Good catch. Was trying to refer to "CPython" and saw it's at the right.

> > +    # On modern systems like Linux, the "read" syscall cannot be interrupted
> > +    # when reading "fast" files like on-disk files. So the EINTR issue only
> > +    # affects things like pipes, sockets, ttys etc. We treat "normal" (S_ISREG)
> > +    # files approximately as "fast" files and use the fast (unsafe) code path,
> > +    # to minimize the performance impact.
> > +    if sys.version_info >= (2, 7, 4):
> > +        # fp.readline deals with EINTR correctly, use it as a workaround
> > +        def _safeiterfile(fp):
> > +            return iter(fp.readline, '')
> > +    else:
> > +        # fp.read* are broken too, manually deal with EINTR in a stupid way
> > +        # note: this may block longer than necessary because of bufsize.
> > +        def _safeiterfile(fp, bufsize=4096):
> > +            fd = fp.fileno()
> > +            line = ''
> > +            while True:
> > +                try:
> > +                    buf = os.read(fd, bufsize)
> > +                except OSError as ex:
> > +                    if ex.errno == errno.EINTR:
> > +                        continue
> > +                    else:
> > +                        raise
> > +                line += buf
> > +                if '\n' in buf:
> > +                    splitted = line.splitlines(True)
> > +                    line = ''
> > +                    for l in splitted:
> > +                        if l[-1] == '\n':
> > +                            yield l
> > +                        else:
> > +                            line = l
> > +                if not buf:
> > +                    break
> 
> Missed the last line if not ends with '\n'.
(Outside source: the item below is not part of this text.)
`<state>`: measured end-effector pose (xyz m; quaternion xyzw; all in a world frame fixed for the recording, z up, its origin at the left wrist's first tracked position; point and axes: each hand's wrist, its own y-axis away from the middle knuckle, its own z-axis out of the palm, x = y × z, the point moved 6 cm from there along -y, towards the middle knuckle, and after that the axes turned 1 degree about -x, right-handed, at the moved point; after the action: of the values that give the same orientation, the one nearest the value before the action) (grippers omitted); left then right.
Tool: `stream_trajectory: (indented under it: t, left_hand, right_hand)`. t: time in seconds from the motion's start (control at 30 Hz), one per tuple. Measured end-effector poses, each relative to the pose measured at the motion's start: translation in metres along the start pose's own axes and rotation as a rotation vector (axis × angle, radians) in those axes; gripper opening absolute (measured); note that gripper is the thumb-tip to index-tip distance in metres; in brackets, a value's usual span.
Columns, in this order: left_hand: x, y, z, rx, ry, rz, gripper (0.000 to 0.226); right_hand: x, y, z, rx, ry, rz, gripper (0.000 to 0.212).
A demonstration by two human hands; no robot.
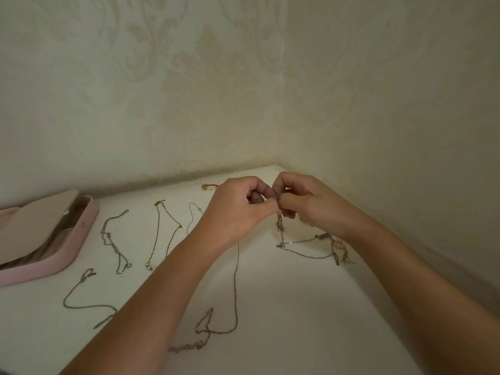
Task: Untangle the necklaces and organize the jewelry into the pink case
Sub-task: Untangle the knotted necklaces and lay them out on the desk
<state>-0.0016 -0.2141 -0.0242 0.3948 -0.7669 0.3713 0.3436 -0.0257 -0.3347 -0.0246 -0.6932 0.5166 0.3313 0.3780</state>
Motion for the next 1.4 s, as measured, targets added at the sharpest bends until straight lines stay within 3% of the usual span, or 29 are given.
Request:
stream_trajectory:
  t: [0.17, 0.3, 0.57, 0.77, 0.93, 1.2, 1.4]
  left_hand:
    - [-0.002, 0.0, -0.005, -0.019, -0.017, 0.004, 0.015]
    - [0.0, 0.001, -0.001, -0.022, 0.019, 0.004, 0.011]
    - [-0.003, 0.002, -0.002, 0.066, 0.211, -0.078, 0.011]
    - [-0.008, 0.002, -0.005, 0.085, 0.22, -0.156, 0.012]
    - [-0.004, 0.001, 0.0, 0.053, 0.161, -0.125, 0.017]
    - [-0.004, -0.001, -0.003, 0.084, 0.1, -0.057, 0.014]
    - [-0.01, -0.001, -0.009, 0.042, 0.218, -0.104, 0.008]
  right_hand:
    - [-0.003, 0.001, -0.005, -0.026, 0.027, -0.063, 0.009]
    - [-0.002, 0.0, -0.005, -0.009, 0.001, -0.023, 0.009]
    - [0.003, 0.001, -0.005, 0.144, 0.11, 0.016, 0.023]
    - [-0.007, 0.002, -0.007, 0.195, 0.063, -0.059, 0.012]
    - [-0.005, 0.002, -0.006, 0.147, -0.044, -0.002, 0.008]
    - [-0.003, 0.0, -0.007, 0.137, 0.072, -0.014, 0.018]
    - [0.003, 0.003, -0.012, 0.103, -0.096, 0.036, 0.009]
Aside from that, it seems the test cases introduced by 67dc99a989cd could be
weak - I'll double check if "buf = os.read(fd, bufsize)" can "read some
bytes, then interruptted" so "buf" gets modified, even on EINTR.
If not, the only safe way seems to be the very stupid os.read(fd, 1) (an
previous unsent version). It's 30x slower. I think we probably don't want a
30x slower workaround. As we still support Python 2.6, this should be solved
before the SIGCHLD patch.

> > +    def iterfile(fp):
> > +        fastpath = True
> > +        if type(fp) is file:
> > +            fastpath = stat.S_ISREG(os.fstat(fp.fileno()).st_mode)
> > +        if fastpath:
> > +            return fp
> > +        else:
> > +            return _safeiterfile(fp)
> > +else:
> > +    # PyPy and CPython 3 do not have the EINTR issue thus no workaround needed.
> > +    def iterfile(fp):
> > +        return fp
Yuya Nishihara - Nov. 16, 2016, 3:25 p.m.
On Wed, 16 Nov 2016 14:17:10 +0000, Jun Wu wrote:
> Excerpts from Yuya Nishihara's message of 2016-11-16 21:51:50 +0900:
> > On Tue, 15 Nov 2016 20:38:24 +0000, Jun Wu wrote:
> > > +                try:
> > > +                    buf = os.read(fd, bufsize)
> > > +                except OSError as ex:
> > > +                    if ex.errno == errno.EINTR:
> > > +                        continue
> > > +                    else:
> > > +                        raise
> > > +                line += buf
> > > +                if '\n' in buf:
> > > +                    splitted = line.splitlines(True)
> > > +                    line = ''
> > > +                    for l in splitted:
> > > +                        if l[-1] == '\n':
> > > +                            yield l
> > > +                        else:
> > > +                            line = l
> > > +                if not buf:
> > > +                    break
> > 
> > Missed the last line if not ends with '\n'.
> 
> Aside from that, it seems the test cases introduced by 67dc99a989cd could be
> weak - I'll double check if "buf = os.read(fd, bufsize)" can "read some
> bytes, then interruptted" so "buf" gets modified, even on EINTR.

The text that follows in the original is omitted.